Lu récemment : « les Alsaciens sont avant tout des républicains dans l’âme. » Vérifions.

Quelques jours après les résultats du deuxième tour des dernières élections régionales et départementales en France, un événement qui peut paraître banal mais qui en dit long sur une certaine « mentalité micro française » (qui ne devrait plus être la nôtre) est passé inaperçu. Précisons.

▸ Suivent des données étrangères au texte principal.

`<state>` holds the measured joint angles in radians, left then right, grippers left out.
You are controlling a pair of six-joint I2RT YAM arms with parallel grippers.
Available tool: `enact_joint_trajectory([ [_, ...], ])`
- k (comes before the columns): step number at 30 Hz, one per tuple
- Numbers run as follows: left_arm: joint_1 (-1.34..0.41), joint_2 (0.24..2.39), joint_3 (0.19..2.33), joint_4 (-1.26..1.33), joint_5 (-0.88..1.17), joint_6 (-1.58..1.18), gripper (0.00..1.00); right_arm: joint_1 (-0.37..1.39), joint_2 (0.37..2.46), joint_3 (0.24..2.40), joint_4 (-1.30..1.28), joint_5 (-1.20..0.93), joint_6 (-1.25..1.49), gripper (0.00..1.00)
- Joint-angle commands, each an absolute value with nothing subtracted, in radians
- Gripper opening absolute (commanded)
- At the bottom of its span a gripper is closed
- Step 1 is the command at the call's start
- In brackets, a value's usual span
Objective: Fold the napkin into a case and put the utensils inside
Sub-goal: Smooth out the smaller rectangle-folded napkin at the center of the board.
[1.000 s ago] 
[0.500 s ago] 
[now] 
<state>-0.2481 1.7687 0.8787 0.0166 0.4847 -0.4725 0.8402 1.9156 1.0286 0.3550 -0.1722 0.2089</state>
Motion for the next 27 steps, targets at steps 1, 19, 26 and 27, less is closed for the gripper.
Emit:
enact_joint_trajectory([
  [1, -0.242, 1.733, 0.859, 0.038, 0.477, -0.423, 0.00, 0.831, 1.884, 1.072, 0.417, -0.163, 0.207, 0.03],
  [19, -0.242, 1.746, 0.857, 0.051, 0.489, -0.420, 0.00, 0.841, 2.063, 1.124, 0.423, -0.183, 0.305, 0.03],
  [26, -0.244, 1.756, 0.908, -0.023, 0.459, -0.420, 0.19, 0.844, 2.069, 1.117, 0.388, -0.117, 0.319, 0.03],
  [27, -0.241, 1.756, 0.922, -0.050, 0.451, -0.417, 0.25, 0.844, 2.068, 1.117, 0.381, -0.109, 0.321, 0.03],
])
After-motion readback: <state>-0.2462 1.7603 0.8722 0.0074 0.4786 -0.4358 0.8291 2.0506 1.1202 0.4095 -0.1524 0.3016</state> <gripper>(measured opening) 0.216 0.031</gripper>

Nous sommes le 1er juillet 2021. La scène se passe à Colmar, Préfecture du Haut-Rhin, lui-même l’un des deux départements qui composaient ce que l’on croyait être devenu « feu l’Alsace ». Colmar compte 70.000 habitants au cœur de riants et proprets vignobles archi-touristiques ; l’autre grande ville du Haut-Rhin, Mulhouse, en rassemble 110.000, disséminés parmi des usines en friche et d’autres qui assemblent encore des voitures. Ce rapport de force existe depuis le milieu du 19ème siècle, période pendant laquelle Mulhouse s’est fortement industrialisé et, pour assurer sa main d’œuvre, a accueilli de nombreux immigrés, dont des italiens. Des étrangers quoi… Gros bourg ensommeillé et gras comme un patron paternaliste mangeur de choucroute très garnie et buveur de Crémant Grand Cru, Colmar est malgré tout resté Préfecture. Ça en dit déjà long sur l’Alsace. Mais revenons (à nos moutons).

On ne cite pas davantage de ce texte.